[Stored data entries]
┌──

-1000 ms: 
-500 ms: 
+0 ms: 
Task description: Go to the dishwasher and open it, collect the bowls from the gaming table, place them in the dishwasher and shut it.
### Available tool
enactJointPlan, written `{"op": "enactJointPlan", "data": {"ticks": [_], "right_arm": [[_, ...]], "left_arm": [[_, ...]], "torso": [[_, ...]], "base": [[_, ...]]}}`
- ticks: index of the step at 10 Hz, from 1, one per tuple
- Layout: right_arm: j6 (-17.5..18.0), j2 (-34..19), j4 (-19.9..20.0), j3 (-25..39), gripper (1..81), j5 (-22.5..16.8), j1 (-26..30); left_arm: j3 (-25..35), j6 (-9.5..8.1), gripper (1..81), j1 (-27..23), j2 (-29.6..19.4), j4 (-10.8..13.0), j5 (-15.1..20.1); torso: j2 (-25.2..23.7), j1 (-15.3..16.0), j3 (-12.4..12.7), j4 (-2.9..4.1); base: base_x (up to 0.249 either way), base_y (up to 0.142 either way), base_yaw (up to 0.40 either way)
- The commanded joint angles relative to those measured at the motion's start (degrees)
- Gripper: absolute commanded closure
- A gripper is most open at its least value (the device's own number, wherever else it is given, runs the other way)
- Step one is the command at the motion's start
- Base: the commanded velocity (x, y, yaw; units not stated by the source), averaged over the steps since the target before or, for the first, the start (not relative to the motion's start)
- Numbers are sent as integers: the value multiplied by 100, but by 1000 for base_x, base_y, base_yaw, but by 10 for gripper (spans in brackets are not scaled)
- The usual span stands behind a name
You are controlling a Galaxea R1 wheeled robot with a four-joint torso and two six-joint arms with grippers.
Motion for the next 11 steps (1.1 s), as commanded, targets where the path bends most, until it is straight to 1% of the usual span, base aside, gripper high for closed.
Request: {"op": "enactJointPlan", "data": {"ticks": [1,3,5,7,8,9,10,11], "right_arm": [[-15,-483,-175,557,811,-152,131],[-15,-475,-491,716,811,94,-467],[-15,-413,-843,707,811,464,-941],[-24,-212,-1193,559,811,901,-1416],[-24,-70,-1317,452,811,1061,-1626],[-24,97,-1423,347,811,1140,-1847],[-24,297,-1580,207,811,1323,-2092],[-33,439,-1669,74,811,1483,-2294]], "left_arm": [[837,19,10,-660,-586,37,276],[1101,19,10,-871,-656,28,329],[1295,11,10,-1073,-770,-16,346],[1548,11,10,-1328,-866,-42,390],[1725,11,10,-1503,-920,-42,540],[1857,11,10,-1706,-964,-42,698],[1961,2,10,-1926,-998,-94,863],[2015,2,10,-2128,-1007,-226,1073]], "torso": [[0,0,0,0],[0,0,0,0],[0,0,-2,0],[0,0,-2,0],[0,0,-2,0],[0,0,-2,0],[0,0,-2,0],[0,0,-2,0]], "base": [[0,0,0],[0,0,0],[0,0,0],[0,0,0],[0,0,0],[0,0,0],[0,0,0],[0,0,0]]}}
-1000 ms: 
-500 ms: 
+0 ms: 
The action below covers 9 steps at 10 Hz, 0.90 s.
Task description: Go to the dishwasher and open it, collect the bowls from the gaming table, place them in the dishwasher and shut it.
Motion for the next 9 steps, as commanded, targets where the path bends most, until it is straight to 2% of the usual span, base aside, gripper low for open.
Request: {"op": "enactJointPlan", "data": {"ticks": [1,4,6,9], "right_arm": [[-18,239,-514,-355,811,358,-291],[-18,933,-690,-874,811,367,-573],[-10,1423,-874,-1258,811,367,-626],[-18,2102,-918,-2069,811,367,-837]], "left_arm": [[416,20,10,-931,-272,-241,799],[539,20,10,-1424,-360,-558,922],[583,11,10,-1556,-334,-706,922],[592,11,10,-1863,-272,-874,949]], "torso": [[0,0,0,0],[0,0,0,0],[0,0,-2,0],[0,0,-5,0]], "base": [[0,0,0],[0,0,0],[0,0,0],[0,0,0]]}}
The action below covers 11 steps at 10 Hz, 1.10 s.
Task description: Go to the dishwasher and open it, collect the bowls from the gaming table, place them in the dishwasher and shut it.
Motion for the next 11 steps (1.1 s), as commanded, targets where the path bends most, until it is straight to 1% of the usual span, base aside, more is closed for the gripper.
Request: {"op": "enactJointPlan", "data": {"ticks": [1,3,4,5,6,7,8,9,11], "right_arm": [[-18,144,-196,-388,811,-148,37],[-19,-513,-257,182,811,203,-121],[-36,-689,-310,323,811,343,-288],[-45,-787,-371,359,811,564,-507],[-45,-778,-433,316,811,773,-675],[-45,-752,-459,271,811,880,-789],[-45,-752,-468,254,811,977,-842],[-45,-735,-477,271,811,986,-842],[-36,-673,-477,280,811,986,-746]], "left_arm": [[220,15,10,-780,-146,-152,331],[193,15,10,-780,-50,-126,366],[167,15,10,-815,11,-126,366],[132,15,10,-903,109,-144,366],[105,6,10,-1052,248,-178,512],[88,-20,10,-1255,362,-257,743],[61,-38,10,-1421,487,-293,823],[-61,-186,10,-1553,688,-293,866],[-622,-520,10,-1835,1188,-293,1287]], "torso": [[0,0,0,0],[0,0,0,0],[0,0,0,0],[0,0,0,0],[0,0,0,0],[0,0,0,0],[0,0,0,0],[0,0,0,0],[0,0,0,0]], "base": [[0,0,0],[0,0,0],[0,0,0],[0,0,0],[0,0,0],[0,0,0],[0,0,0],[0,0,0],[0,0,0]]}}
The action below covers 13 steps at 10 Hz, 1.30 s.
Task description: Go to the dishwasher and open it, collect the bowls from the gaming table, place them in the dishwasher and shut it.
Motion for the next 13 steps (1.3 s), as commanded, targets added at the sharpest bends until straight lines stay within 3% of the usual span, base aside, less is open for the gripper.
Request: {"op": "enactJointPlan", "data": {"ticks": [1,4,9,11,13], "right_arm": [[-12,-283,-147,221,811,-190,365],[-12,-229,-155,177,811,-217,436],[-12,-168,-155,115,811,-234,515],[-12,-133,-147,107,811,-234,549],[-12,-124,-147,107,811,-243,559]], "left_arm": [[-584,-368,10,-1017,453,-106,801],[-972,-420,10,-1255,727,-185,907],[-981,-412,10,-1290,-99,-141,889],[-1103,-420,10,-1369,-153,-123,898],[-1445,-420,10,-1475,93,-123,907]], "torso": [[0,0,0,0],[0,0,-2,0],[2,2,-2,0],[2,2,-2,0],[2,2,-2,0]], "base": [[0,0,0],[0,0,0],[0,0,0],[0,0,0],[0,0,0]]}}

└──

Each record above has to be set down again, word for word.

-1000 ms: 
-500 ms: 
+0 ms: 
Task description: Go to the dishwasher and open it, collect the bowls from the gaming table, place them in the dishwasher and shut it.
### Available tool
enactJointPlan, written `{"op": "enactJointPlan", "data": {"ticks": [_], "right_arm": [[_, ...]], "left_arm": [[_, ...]], "torso": [[_, ...]], "base": [[_, ...]]}}`
- ticks: index of the step at 10 Hz, from 1, one per tuple
- Layout: right_arm: j6 (-17.5..18.0), j2 (-34..19), j4 (-19.9..20.0), j3 (-25..39), gripper (1..81), j5 (-22.5..16.8), j1 (-26..30); left_arm: j3 (-25..35), j6 (-9.5..8.1), gripper (1..81), j1 (-27..23), j2 (-29.6..19.4), j4 (-10.8..13.0), j5 (-15.1..20.1); torso: j2 (-25.2..23.7), j1 (-15.3..16.0), j3 (-12.4..12.7), j4 (-2.9..4.1); base: base_x (up to 0.249 either way), base_y (up to 0.142 either way), base_yaw (up to 0.40 either way)
- The commanded joint angles relative to those measured at the motion's start (degrees)
- Gripper: absolute commanded closure
- A gripper is most open at its least value (the device's own number, wherever else it is given, runs the other way)
- Step one is the command at the motion's start
- Base: the commanded velocity (x, y, yaw; units not stated by the source), averaged over the steps since the target before or, for the first, the start (not relative to the motion's start)
- Numbers are sent as integers: the value multiplied by 100, but by 1000 for base_x, base_y, base_yaw, but by 10 for gripper (spans in brackets are not scaled)
- The usual span stands behind a name
You are controlling a Galaxea R1 wheeled robot with a four-joint torso and two six-joint arms with grippers.
Motion for the next 11 steps (1.1 s), as commanded, targets where the path bends most, until it is straight to 1% of the usual span, base aside, gripper high for closed.
Request: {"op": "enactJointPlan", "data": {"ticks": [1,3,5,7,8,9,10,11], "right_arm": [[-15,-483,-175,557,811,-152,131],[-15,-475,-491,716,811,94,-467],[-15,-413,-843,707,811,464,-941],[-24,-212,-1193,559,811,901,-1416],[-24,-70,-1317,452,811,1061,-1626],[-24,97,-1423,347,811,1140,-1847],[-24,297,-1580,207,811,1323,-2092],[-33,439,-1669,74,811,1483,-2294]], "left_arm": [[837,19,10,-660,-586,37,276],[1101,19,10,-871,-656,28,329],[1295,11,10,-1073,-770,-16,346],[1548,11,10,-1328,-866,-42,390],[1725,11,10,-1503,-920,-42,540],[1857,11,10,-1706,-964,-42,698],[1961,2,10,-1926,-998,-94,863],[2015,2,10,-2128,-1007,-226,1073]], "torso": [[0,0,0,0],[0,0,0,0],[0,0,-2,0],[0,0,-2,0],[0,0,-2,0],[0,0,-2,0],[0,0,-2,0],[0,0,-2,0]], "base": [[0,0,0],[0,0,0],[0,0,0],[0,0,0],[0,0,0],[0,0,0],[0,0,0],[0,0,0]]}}
-1000 ms: 
-500 ms: 
+0 ms: 
The action below covers 9 steps at 10 Hz, 0.90 s.
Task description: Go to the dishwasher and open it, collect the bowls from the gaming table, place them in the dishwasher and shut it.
Motion for the next 9 steps, as commanded, targets where the path bends most, until it is straight to 2% of the usual span, base aside, gripper low for open.
Request: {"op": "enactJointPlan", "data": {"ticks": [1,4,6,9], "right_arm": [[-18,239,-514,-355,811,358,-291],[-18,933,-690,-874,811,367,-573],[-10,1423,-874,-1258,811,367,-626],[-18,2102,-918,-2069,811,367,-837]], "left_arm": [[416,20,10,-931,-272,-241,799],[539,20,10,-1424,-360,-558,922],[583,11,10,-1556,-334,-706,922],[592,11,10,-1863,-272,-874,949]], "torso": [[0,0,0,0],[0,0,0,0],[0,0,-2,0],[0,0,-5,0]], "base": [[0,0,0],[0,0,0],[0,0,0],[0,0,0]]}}
The action below covers 11 steps at 10 Hz, 1.10 s.
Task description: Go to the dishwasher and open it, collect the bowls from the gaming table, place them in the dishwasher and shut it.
Motion for the next 11 steps (1.1 s), as commanded, targets where the path bends most, until it is straight to 1% of the usual span, base aside, more is closed for the gripper.
Request: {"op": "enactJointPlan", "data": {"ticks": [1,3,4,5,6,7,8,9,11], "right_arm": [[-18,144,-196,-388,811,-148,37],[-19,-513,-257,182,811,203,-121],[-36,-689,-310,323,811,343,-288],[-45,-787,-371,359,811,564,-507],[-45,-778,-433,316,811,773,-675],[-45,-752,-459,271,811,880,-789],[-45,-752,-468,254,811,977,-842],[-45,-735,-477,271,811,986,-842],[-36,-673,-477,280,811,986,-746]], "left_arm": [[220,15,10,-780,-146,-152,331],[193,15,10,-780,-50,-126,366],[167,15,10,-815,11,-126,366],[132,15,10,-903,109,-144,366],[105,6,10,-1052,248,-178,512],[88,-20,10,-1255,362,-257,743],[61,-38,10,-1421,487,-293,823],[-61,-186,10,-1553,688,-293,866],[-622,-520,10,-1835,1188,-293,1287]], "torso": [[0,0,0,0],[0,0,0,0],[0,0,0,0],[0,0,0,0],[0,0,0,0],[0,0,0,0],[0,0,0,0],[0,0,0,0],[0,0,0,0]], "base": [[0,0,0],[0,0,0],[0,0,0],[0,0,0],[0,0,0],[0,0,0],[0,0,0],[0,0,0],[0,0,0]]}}
The action below covers 13 steps at 10 Hz, 1.30 s.
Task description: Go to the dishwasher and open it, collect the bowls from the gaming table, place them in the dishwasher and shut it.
Motion for the next 13 steps (1.3 s), as commanded, targets added at the sharpest bends until straight lines stay within 3% of the usual span, base aside, less is open for the gripper.
Request: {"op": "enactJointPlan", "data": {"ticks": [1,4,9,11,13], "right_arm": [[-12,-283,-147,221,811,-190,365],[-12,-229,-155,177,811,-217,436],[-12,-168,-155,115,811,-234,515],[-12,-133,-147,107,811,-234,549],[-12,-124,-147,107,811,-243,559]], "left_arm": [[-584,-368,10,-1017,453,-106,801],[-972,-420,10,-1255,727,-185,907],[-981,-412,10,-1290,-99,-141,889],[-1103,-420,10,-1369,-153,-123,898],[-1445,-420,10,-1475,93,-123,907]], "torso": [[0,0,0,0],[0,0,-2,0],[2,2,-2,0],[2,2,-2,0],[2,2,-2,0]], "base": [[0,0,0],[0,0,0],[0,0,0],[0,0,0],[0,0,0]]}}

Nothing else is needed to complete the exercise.